ModSecurity is a plugin for Apache web servers that acts as a web application layer firewall. It's employed to prevent attacks toward script-driven Internet sites by using security rules which contain specific expressions. This way, the firewall can block hacking and spamming attempts and shield even sites that are not updated often. For example, a number of unsuccessful login attempts to a script admin area or attempts to execute a certain file with the intention to get access to the script shall trigger specific rules, so ModSecurity shall stop these activities the minute it detects them. The firewall is incredibly efficient as it screens the whole HTTP traffic to an Internet site in real time without slowing it down, so it could prevent an attack before any damage is done. It also keeps a very comprehensive log of all attack attempts that features more information than conventional Apache logs, so you could later examine the data and take extra measures to boost the security of your Internet sites if necessary.

ModSecurity in Shared Hosting

We provide ModSecurity with all shared hosting plans, so your web applications will be resistant to harmful attacks. The firewall is activated by default for all domains and subdomains, but in case you'd like, you shall be able to stop it through the respective part of your Hepsia Control Panel. You'll be able to also activate a detection mode, so ModSecurity will keep a log as intended, but will not take any action. The logs that you will discover inside Hepsia are extremely detailed and feature data about the nature of any attack, when it happened and from what IP, the firewall rule which was triggered, etc. We use a set of commercial rules that are often updated, but sometimes our administrators add custom rules as well in order to better protect the sites hosted on our machines.

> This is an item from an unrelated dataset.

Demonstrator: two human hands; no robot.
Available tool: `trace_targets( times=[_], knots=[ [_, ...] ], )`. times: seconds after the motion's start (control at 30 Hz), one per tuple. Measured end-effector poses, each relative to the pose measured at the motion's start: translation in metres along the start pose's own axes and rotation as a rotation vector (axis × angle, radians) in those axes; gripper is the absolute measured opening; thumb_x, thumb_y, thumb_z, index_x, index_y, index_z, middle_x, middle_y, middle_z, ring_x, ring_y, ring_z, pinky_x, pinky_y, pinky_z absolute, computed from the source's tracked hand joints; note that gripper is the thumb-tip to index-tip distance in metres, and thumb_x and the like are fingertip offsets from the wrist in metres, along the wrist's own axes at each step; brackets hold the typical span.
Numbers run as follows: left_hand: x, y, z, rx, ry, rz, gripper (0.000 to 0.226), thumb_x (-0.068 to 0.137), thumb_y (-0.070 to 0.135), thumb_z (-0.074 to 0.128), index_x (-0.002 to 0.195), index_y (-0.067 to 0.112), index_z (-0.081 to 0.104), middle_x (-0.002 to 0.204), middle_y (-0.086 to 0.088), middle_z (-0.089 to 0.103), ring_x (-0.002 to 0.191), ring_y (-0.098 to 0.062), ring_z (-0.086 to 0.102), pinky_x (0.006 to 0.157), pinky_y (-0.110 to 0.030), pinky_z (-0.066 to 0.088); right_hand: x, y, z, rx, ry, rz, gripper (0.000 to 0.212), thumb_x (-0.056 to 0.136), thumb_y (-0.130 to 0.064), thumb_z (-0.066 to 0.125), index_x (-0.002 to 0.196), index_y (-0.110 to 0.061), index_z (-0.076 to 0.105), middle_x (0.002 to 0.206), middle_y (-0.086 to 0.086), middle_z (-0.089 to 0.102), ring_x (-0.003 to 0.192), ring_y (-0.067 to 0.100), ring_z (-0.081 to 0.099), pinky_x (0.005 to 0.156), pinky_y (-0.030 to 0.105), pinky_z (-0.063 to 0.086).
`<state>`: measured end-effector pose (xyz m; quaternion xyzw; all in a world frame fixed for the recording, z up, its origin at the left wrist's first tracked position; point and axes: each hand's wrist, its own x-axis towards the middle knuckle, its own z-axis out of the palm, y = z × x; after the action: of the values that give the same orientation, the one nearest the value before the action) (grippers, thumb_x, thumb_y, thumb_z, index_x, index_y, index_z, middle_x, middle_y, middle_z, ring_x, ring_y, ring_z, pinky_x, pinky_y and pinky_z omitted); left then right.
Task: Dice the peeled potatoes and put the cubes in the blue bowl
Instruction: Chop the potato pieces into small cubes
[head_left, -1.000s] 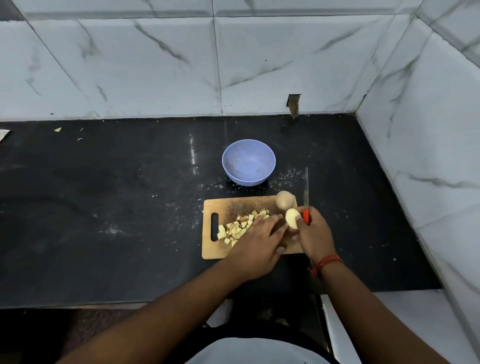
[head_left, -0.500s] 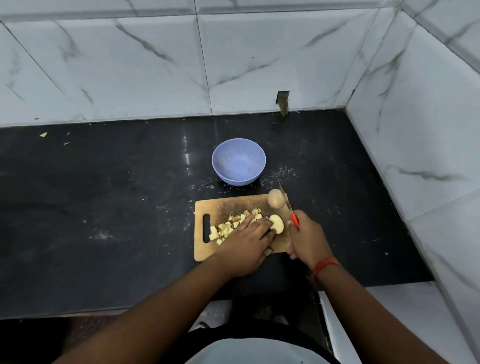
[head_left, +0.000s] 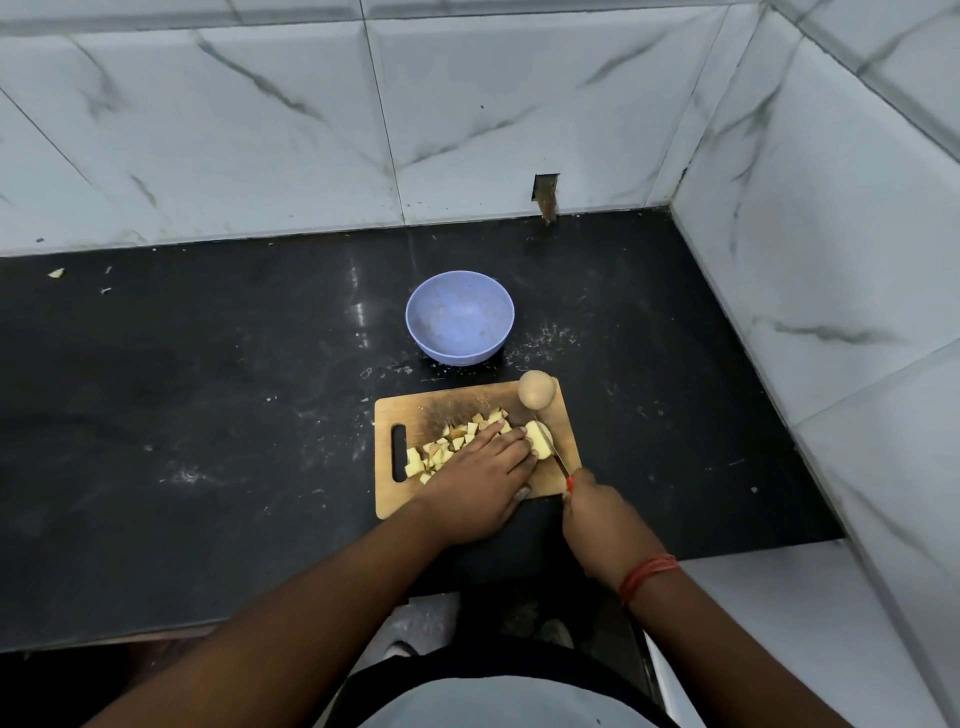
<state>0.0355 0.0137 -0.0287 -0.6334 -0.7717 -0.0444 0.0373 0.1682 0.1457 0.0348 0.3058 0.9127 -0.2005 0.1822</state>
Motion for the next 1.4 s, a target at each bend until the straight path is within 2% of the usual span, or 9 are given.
trace_targets(
  times=[0.33, 0.57, 0.67, 0.73, 0.83, 1.03, 1.17, 1.27, 1.4],
  knots=[
    [0.001, -0.001, -0.001, 0.009, 0.006, 0.031, 0.048, 0.102, 0.035, 0.046, 0.138, 0.005, 0.057, 0.137, -0.010, 0.057, 0.144, -0.028, 0.038, 0.123, -0.043, 0.011, 0.001, -0.013, -0.005, 0.015, -0.015, 0.056, 0.022, 0.096, -0.008, 0.034, 0.115, -0.004, 0.045, 0.108, 0.017, 0.064, 0.095, 0.031, 0.064, 0.068, 0.032, 0.042],
    [0.004, -0.002, -0.004, -0.004, 0.011, 0.042, 0.045, 0.099, 0.033, 0.052, 0.133, 0.006, 0.062, 0.132, -0.009, 0.060, 0.137, -0.028, 0.047, 0.123, -0.044, 0.013, 0.007, -0.027, -0.008, 0.033, -0.118, 0.160, 0.029, 0.096, -0.009, 0.037, 0.124, -0.005, 0.042, 0.119, 0.016, 0.060, 0.108, 0.031, 0.061, 0.075, 0.032, 0.042],
    [0.005, -0.004, -0.007, -0.012, 0.011, 0.052, 0.044, 0.097, 0.032, 0.051, 0.132, 0.006, 0.063, 0.130, -0.009, 0.060, 0.135, -0.028, 0.049, 0.123, -0.044, 0.013, 0.024, -0.037, -0.009, -0.054, -0.210, 0.161, 0.033, 0.099, -0.011, 0.042, 0.131, -0.006, 0.042, 0.129, 0.014, 0.055, 0.118, 0.029, 0.056, 0.090, 0.032, 0.044],
    [0.005, -0.004, -0.009, -0.008, 0.007, 0.054, 0.044, 0.096, 0.031, 0.052, 0.131, 0.006, 0.063, 0.129, -0.009, 0.061, 0.133, -0.028, 0.050, 0.122, -0.045, 0.013, 0.027, -0.039, -0.011, -0.108, -0.215, 0.030, 0.036, 0.099, -0.014, 0.044, 0.134, -0.007, 0.047, 0.133, 0.014, 0.054, 0.122, 0.031, 0.053, 0.098, 0.038, 0.044],
    [0.006, -0.002, -0.010, -0.014, -0.003, 0.043, 0.044, 0.098, 0.032, 0.051, 0.132, 0.006, 0.063, 0.130, -0.009, 0.060, 0.134, -0.028, 0.050, 0.123, -0.045, 0.014, 0.016, -0.029, -0.013, -0.094, -0.166, -0.072, 0.036, 0.097, -0.012, 0.045, 0.132, -0.006, 0.050, 0.131, 0.016, 0.054, 0.120, 0.035, 0.053, 0.095, 0.040, 0.044],
    [0.005, -0.001, -0.008, -0.015, -0.028, 0.010, 0.047, 0.103, 0.034, 0.042, 0.139, 0.006, 0.056, 0.140, -0.010, 0.054, 0.142, -0.027, 0.041, 0.124, -0.044, 0.011, -0.018, -0.003, 0.019, -0.079, -0.230, 0.137, 0.030, 0.097, -0.010, 0.039, 0.125, 0.000, 0.037, 0.113, 0.015, 0.063, 0.102, 0.027, 0.064, 0.080, 0.035, 0.048],
    [0.004, 0.000, -0.009, -0.043, -0.009, -0.003, 0.049, 0.104, 0.034, 0.040, 0.141, 0.005, 0.053, 0.142, -0.011, 0.053, 0.143, -0.027, 0.039, 0.124, -0.041, 0.005, -0.027, 0.011, 0.021, -0.014, -0.187, 0.089, 0.021, 0.095, -0.007, 0.041, 0.116, -0.003, 0.042, 0.079, 0.006, 0.053, 0.081, 0.023, 0.061, 0.068, 0.032, 0.044],
    [0.000, -0.002, -0.011, -0.101, -0.016, -0.051, 0.051, 0.106, 0.036, 0.037, 0.148, 0.007, 0.046, 0.151, -0.011, 0.046, 0.147, -0.026, 0.033, 0.125, -0.038, 0.002, -0.023, 0.005, 0.014, 0.052, -0.118, 0.091, 0.015, 0.098, -0.011, 0.040, 0.112, -0.006, 0.042, 0.096, 0.013, 0.063, 0.088, 0.026, 0.065, 0.074, 0.036, 0.051],
    [-0.004, -0.003, -0.011, -0.103, -0.024, -0.054, 0.052, 0.107, 0.036, 0.035, 0.152, 0.012, 0.042, 0.154, -0.010, 0.043, 0.148, -0.025, 0.032, 0.126, -0.039, 0.004, -0.017, 0.001, 0.002, 0.073, -0.103, 0.113, 0.019, 0.097, -0.012, 0.043, 0.115, -0.007, 0.043, 0.102, 0.013, 0.064, 0.091, 0.026, 0.066, 0.078, 0.036, 0.053]
  ],
)
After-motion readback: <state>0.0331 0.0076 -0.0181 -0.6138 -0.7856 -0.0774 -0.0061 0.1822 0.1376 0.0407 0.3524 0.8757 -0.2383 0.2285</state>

ModSecurity in Semi-dedicated Servers

Any web app you install in your new semi-dedicated server account will be protected by ModSecurity since the firewall is included with all our hosting solutions and is turned on by default for any domain and subdomain which you add or create using your Hepsia hosting CP. You will be able to manage ModSecurity through a dedicated section within Hepsia where not simply can you activate or deactivate it completely, but you could also activate a passive mode, so the firewall will not stop anything, but it'll still maintain an archive of potential attacks. This normally requires simply a mouse click and you'll be able to see the logs regardless if ModSecurity is in active or passive mode through the same section - what the attack was and where it originated from, how it was handled, etc. The firewall uses two groups of rules on our machines - a commercial one that we get from a third-party web security provider and a custom one which our administrators update personally in order to respond to newly discovered threats as soon as possible.

ModSecurity in VPS Servers

ModSecurity is pre-installed on all VPS servers that are set up with the Hepsia hosting CP, so your web apps shall be protected from the moment your server is ready. The firewall is switched on by default for any domain or subdomain on the VPS, but if required, you could disable it with a click through the corresponding section of Hepsia. You could also set it to operate in detection mode, so it'll keep a detailed log of any potential attacks without taking any action to prevent them. The logs can be found inside the very same section and provide info about the nature of the attack, what IP it came from and what ModSecurity rule was initiated to stop it. For maximum security, we employ not simply commercial rules from a firm working in the field of web security, but also custom ones which our administrators add personally in order to react to new threats which are still not tackled in the commercial rules.

ModSecurity in Dedicated Servers

If you choose to host your sites on a dedicated server with the Hepsia CP, your web applications shall be secured right away since ModSecurity is provided with all Hepsia-based packages. You shall be able to control the firewall with ease and if required, you shall be able to turn it off or activate its passive mode when it'll only maintain a log of what's going on without taking any action to stop potential attacks. The logs which you can find within the same section of the Control Panel are incredibly detailed and include information about the attacker IP, what website and file were attacked and in what way, what rule the firewall used to prevent the intrusion, etcetera. This data shall allow you to take measures and boost the security of your sites even more. To be on the safe side, we employ not only commercial rules, but also custom-made ones that our administrators include every time they detect attacks that haven't yet been included within the commercial pack.